Mitigation of Polysulfide Shuttling in Lithium-Sulfur Batteries Utilizing Vanadium Pentoxide/Polypyrrole Nanocomposite Separators

Lithium-sulfur (Li-S) batteries are promising energy storage devices due to their high theoretical energy density and cost-effectiveness. However, the shuttle effect of polysulfides during the charging and discharging processes leads to a rapid decline in capacity, thereby restricting their application in energy storage. The separator, a crucial component of Li-S batteries, facilitates the transport of Li+ ions. However, the large pores present on the surface of the separator are insufficient to prevent the shuttling effect of polysulfides. This paper proposes a straightforward coating method to introduce a vanadium pentoxide (V2O5) /polypyrrole (PPy) functional coating on the surface of a conventional polymer separator. The unique composition of the V2O5/PPy layer plays an essential role in effectively preventing the bidirectional movement of polysulfides and the subsequent formation of inactive sulfur.

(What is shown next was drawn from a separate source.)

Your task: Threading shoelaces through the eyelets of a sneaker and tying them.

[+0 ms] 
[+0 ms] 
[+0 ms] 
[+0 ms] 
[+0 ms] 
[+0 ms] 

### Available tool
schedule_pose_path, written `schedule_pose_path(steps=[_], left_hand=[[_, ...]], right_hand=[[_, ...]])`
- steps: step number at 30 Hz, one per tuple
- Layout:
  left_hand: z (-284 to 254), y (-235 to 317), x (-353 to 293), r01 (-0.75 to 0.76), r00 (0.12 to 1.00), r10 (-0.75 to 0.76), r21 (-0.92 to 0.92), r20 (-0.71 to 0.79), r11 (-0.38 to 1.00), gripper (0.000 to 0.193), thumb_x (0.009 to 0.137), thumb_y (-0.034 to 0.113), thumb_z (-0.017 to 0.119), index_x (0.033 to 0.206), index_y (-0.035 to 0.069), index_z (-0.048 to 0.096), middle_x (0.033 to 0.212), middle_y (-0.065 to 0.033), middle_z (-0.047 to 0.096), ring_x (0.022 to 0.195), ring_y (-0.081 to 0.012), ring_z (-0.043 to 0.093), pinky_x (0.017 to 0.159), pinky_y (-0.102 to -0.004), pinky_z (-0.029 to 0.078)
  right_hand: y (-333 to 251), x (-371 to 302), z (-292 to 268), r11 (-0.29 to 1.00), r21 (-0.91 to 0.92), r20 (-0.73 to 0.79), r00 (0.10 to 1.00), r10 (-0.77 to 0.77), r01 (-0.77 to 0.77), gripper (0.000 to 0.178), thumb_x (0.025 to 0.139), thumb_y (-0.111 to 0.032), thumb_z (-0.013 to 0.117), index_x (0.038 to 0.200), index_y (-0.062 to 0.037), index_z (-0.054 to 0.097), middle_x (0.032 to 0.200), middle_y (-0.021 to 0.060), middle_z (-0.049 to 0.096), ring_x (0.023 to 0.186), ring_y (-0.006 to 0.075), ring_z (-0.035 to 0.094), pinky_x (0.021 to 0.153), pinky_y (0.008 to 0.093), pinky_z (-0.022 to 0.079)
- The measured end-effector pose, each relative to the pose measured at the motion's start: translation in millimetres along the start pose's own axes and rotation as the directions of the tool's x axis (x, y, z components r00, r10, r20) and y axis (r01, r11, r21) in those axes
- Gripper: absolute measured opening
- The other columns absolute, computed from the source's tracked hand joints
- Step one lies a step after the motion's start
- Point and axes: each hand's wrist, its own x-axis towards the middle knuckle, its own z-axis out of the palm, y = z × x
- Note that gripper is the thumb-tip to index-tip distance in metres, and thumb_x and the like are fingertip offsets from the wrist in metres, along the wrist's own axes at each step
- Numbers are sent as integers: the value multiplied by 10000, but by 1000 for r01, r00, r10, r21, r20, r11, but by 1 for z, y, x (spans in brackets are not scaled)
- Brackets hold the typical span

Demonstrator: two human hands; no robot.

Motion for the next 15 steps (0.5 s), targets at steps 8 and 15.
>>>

Compared to those using polypyrrole separators,when equipped with a V2O5/PPy separator, the capacity retention after 100 cycles was recorded at 98%, with a measured rate of capacity degradation at just 0.016%, despite the sulfur content being as high as 1.84 mg cm⁻². Furthermore, after 400 cycles at 1C, the capacity retention rate reached 57.6%. The thoughtful design of this modified separator represents an effective strategy for improving the performance of Li-S batteries.